Signed-off-by: Fuad Tabba <tabba@google.com>
---
The function kvm_slot_gmem_register_callback() isn't used in this
series. It will be used later in code that performs unsharing of
memory. I have tested it with pKVM, based on downstream code [*].
It's included in this RFC since it demonstrates the plan to
handle unsharing of private folios.
[*] https://android-kvm.googlesource.com/linux/+/refs/heads/tabba/guestmem-6.13-v6-pkvm
---
include/linux/kvm_host.h | 6 ++
virt/kvm/guest_memfd.c | 142 ++++++++++++++++++++++++++++++++++++++-
2 files changed, 147 insertions(+), 1 deletion(-)
diff --git a/include/linux/kvm_host.h b/include/linux/kvm_host.h
index bf82faf16c53..d9d9d72d8beb 100644
--- a/include/linux/kvm_host.h
+++ b/include/linux/kvm_host.h
@@ -2607,6 +2607,7 @@ int kvm_gmem_slot_set_shared(struct kvm_memory_slot *slot, gfn_t start,
int kvm_gmem_slot_clear_shared(struct kvm_memory_slot *slot, gfn_t start,
gfn_t end);
bool kvm_gmem_slot_is_guest_shared(struct kvm_memory_slot *slot, gfn_t gfn);
+int kvm_gmem_slot_register_callback(struct kvm_memory_slot *slot, gfn_t gfn);
void kvm_gmem_handle_folio_put(struct folio *folio);
#else
static inline int kvm_gmem_set_shared(struct kvm *kvm, gfn_t start, gfn_t end)
@@ -2638,6 +2639,11 @@ static inline bool kvm_gmem_slot_is_guest_shared(struct kvm_memory_slot *slot,
WARN_ON_ONCE(1);
return false;
}
+static inline int kvm_gmem_slot_register_callback(struct kvm_memory_slot *slot, gfn_t gfn)
+{
+ WARN_ON_ONCE(1);
+ return -EINVAL;
+}
#endif /* CONFIG_KVM_GMEM_SHARED_MEM */
#endif
diff --git a/virt/kvm/guest_memfd.c b/virt/kvm/guest_memfd.c
index 4b857ab421bf..4fd9e5760503 100644
--- a/virt/kvm/guest_memfd.c
+++ b/virt/kvm/guest_memfd.c
@@ -391,6 +391,28 @@ enum folio_shareability {
KVM_GMEM_NONE_SHARED = 0b11, /* Not shared, transient state. */
};
+/*
+ * Unregisters the __folio_put() callback from the folio.
+ *
+ * Restores a folio's refcount after all pending references have been released,
+ * and removes the folio type, thereby removing the callback.
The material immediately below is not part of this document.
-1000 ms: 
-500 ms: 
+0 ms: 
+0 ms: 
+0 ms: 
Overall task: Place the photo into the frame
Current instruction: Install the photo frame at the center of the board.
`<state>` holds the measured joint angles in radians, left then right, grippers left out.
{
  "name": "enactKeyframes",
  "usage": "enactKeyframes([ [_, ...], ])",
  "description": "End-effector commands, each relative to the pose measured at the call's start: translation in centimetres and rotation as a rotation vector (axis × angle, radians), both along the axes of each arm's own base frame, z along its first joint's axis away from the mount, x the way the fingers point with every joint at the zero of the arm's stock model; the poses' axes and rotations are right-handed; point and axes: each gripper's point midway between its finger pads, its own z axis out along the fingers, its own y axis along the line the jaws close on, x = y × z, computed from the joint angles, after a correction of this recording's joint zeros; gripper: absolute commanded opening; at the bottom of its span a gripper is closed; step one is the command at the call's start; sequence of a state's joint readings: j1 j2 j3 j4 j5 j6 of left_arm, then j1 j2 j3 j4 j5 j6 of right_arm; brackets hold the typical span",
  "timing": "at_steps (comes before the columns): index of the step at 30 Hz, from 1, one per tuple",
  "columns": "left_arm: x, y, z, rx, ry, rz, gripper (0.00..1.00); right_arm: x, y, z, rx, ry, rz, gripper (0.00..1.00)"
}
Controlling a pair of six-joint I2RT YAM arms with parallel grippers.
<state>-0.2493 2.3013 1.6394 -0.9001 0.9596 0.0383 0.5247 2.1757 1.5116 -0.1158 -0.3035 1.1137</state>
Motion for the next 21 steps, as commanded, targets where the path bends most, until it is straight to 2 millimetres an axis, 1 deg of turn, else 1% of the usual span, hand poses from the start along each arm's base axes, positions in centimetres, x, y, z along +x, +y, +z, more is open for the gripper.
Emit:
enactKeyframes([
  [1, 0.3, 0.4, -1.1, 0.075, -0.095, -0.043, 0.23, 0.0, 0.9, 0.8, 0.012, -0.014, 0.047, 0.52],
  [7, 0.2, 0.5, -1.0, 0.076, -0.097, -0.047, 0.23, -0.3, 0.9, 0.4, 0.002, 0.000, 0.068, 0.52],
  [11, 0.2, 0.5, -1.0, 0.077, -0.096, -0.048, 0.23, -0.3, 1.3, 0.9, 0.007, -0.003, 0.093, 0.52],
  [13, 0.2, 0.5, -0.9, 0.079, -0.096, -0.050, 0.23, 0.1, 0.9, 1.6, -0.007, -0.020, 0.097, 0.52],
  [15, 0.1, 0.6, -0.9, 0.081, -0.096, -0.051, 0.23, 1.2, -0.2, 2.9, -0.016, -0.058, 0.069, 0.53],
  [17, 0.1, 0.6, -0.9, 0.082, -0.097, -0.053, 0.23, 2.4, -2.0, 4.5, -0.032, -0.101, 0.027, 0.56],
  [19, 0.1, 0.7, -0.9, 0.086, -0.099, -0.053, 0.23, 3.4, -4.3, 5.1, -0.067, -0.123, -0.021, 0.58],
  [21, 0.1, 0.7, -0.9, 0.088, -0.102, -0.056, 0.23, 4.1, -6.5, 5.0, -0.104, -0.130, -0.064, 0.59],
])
Now the folio can
+ * be freed normaly once all actual references have been dropped.
+ *
+ * Must be called with the filemap (inode->i_mapping) invalidate_lock held, and
+ * the folio must be locked.
+ */
+static void kvm_gmem_restore_pending_folio(struct folio *folio, const struct inode *inode)
+{
+ rwsem_assert_held_write_nolockdep(&inode->i_mapping->invalidate_lock);
+ WARN_ON_ONCE(!folio_test_locked(folio));
+
+ if (WARN_ON_ONCE(folio_mapped(folio) || !folio_test_guestmem(folio)))
+ return;
+
+ __folio_clear_guestmem(folio);
+ folio_ref_add(folio, folio_nr_pages(folio));
+}
+
static int kvm_gmem_offset_set_shared(struct inode *inode, pgoff_t index)
{
struct xarray *shared_offsets = &kvm_gmem_private(inode)->shared_offsets;
@@ -398,6 +420,24 @@ static int kvm_gmem_offset_set_shared(struct inode *inode, pgoff_t index)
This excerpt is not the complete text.